What to work on: All of these records need to be duplicated exactly.

Data under study:
=====
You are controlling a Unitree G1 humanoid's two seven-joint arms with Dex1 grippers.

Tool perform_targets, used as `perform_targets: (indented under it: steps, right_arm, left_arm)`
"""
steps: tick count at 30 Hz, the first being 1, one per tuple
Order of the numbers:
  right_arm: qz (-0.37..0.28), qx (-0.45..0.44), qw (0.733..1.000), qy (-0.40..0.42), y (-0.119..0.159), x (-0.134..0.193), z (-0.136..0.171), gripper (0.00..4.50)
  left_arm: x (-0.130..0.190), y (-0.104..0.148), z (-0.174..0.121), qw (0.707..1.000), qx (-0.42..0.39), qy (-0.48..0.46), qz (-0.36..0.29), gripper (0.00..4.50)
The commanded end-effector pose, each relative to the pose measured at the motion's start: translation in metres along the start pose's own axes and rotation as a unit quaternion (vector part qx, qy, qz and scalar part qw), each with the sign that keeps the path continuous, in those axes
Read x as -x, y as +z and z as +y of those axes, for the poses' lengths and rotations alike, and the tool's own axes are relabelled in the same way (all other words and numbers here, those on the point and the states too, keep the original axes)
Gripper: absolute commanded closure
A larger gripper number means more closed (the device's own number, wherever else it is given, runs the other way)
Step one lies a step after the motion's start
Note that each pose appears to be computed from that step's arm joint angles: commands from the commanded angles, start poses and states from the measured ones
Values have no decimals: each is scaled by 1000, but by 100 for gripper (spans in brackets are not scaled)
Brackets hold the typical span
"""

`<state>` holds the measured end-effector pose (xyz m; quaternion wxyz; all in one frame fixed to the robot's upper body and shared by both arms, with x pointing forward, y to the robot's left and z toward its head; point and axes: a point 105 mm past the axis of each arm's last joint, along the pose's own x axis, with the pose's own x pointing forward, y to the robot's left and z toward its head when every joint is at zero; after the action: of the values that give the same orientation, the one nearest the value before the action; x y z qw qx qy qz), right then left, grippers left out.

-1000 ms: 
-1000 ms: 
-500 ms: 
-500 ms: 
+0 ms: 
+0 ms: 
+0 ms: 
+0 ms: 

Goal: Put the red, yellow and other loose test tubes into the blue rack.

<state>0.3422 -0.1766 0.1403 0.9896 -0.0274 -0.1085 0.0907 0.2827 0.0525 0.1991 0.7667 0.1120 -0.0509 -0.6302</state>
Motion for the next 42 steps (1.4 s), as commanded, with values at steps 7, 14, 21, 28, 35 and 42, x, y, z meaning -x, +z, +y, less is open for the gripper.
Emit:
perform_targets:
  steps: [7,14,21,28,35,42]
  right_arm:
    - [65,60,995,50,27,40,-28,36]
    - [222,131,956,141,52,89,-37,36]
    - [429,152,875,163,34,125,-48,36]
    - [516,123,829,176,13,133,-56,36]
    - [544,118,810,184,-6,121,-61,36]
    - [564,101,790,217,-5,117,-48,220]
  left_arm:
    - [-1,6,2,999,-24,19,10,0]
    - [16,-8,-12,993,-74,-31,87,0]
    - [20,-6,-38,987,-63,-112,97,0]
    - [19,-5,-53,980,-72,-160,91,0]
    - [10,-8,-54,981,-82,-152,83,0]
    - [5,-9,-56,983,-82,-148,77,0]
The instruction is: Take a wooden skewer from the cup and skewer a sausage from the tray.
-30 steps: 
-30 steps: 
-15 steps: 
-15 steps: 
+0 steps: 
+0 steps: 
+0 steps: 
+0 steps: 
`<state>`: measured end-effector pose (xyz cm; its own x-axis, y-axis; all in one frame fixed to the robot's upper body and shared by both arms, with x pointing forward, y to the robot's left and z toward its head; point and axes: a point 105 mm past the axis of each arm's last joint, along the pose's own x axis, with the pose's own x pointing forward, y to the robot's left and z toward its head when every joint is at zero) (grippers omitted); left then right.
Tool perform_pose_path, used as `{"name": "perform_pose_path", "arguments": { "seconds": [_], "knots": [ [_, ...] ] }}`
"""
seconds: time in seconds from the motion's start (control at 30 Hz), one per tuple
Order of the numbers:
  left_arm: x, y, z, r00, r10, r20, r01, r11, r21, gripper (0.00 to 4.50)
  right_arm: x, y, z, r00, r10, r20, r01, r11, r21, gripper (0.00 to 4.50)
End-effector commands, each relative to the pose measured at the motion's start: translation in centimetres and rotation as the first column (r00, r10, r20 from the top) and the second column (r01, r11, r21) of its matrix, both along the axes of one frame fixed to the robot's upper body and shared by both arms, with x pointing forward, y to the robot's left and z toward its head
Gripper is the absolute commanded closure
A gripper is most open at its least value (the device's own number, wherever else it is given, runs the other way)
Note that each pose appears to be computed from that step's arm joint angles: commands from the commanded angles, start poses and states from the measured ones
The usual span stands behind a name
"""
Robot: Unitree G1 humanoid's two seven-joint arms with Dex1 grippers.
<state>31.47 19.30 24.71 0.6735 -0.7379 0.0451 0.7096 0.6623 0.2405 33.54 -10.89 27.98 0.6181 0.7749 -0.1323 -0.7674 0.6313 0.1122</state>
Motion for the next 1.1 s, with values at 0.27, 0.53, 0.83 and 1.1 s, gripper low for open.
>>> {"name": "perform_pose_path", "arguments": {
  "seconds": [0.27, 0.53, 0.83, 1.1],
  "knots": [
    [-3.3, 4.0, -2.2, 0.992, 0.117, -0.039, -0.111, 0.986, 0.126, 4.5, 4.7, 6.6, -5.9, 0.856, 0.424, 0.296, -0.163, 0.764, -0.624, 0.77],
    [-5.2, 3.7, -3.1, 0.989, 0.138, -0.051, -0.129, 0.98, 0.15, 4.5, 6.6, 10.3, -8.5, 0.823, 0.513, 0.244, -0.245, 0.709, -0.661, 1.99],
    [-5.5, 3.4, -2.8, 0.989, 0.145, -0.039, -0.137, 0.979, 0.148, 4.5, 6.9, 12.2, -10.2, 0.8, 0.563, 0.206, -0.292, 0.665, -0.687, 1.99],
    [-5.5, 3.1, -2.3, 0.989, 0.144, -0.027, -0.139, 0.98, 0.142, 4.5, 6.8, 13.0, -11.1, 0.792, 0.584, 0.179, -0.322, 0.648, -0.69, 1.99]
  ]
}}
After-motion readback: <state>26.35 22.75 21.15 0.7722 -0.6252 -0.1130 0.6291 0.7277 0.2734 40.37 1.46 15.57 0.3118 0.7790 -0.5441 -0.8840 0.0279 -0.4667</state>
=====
Written response:
You are controlling a Unitree G1 humanoid's two seven-joint arms with Dex1 grippers.

Tool perform_targets, used as `perform_targets: (indented under it: steps, right_arm, left_arm)`
"""
steps: tick count at 30 Hz, the first being 1, one per tuple
Order of the numbers:
  right_arm: qz (-0.37..0.28), qx (-0.45..0.44), qw (0.733..1.000), qy (-0.40..0.42), y (-0.119..0.159), x (-0.134..0.193), z (-0.136..0.171), gripper (0.00..4.50)
  left_arm: x (-0.130..0.190), y (-0.104..0.148), z (-0.174..0.121), qw (0.707..1.000), qx (-0.42..0.39), qy (-0.48..0.46), qz (-0.36..0.29), gripper (0.00..4.50)
The commanded end-effector pose, each relative to the pose measured at the motion's start: translation in metres along the start pose's own axes and rotation as a unit quaternion (vector part qx, qy, qz and scalar part qw), each with the sign that keeps the path continuous, in those axes
Read x as -x, y as +z and z as +y of those axes, for the poses' lengths and rotations alike, and the tool's own axes are relabelled in the same way (all other words and numbers here, those on the point and the states too, keep the original axes)
Gripper: absolute commanded closure
A larger gripper number means more closed (the device's own number, wherever else it is given, runs the other way)
Step one lies a step after the motion's start
Note that each pose appears to be computed from that step's arm joint angles: commands from the commanded angles, start poses and states from the measured ones
Values have no decimals: each is scaled by 1000, but by 100 for gripper (spans in brackets are not scaled)
Brackets hold the typical span
"""

`<state>` holds the measured end-effector pose (xyz m; quaternion wxyz; all in one frame fixed to the robot's upper body and shared by both arms, with x pointing forward, y to the robot's left and z toward its head; point and axes: a point 105 mm past the axis of each arm's last joint, along the pose's own x axis, with the pose's own x pointing forward, y to the robot's left and z toward its head when every joint is at zero; after the action: of the values that give the same orientation, the one nearest the value before the action; x y z qw qx qy qz), right then left, grippers left out.

-1000 ms: 
-1000 ms: 
-500 ms: 
-500 ms: 
+0 ms: 
+0 ms: 
+0 ms: 
+0 ms: 

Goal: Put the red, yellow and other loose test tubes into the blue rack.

<state>0.3422 -0.1766 0.1403 0.9896 -0.0274 -0.1085 0.0907 0.2827 0.0525 0.1991 0.7667 0.1120 -0.0509 -0.6302</state>
Motion for the next 42 steps (1.4 s), as commanded, with values at steps 7, 14, 21, 28, 35 and 42, x, y, z meaning -x, +z, +y, less is open for the gripper.
Emit:
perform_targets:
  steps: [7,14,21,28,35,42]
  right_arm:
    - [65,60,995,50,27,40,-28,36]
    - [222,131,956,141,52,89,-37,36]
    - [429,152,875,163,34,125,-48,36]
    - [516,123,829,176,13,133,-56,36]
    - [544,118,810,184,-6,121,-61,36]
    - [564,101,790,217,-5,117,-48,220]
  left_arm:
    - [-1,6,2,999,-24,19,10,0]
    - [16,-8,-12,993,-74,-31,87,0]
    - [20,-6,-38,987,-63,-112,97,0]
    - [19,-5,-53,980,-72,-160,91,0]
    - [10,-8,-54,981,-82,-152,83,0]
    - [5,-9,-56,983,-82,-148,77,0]
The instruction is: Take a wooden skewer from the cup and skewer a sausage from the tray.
-30 steps: 
-30 steps: 
-15 steps: 
-15 steps: 
+0 steps: 
+0 steps: 
+0 steps: 
+0 steps: 
`<state>`: measured end-effector pose (xyz cm; its own x-axis, y-axis; all in one frame fixed to the robot's upper body and shared by both arms, with x pointing forward, y to the robot's left and z toward its head; point and axes: a point 105 mm past the axis of each arm's last joint, along the pose's own x axis, with the pose's own x pointing forward, y to the robot's left and z toward its head when every joint is at zero) (grippers omitted); left then right.
Tool perform_pose_path, used as `{"name": "perform_pose_path", "arguments": { "seconds": [_], "knots": [ [_, ...] ] }}`
"""
seconds: time in seconds from the motion's start (control at 30 Hz), one per tuple
Order of the numbers:
  left_arm: x, y, z, r00, r10, r20, r01, r11, r21, gripper (0.00 to 4.50)
  right_arm: x, y, z, r00, r10, r20, r01, r11, r21, gripper (0.00 to 4.50)
End-effector commands, each relative to the pose measured at the motion's start: translation in centimetres and rotation as the first column (r00, r10, r20 from the top) and the second column (r01, r11, r21) of its matrix, both along the axes of one frame fixed to the robot's upper body and shared by both arms, with x pointing forward, y to the robot's left and z toward its head
Gripper is the absolute commanded closure
A gripper is most open at its least value (the device's own number, wherever else it is given, runs the other way)
Note that each pose appears to be computed from that step's arm joint angles: commands from the commanded angles, start poses and states from the measured ones
The usual span stands behind a name
"""
Robot: Unitree G1 humanoid's two seven-joint arms with Dex1 grippers.
<state>31.47 19.30 24.71 0.6735 -0.7379 0.0451 0.7096 0.6623 0.2405 33.54 -10.89 27.98 0.6181 0.7749 -0.1323 -0.7674 0.6313 0.1122</state>
Motion for the next 1.1 s, with values at 0.27, 0.53, 0.83 and 1.1 s, gripper low for open.
>>> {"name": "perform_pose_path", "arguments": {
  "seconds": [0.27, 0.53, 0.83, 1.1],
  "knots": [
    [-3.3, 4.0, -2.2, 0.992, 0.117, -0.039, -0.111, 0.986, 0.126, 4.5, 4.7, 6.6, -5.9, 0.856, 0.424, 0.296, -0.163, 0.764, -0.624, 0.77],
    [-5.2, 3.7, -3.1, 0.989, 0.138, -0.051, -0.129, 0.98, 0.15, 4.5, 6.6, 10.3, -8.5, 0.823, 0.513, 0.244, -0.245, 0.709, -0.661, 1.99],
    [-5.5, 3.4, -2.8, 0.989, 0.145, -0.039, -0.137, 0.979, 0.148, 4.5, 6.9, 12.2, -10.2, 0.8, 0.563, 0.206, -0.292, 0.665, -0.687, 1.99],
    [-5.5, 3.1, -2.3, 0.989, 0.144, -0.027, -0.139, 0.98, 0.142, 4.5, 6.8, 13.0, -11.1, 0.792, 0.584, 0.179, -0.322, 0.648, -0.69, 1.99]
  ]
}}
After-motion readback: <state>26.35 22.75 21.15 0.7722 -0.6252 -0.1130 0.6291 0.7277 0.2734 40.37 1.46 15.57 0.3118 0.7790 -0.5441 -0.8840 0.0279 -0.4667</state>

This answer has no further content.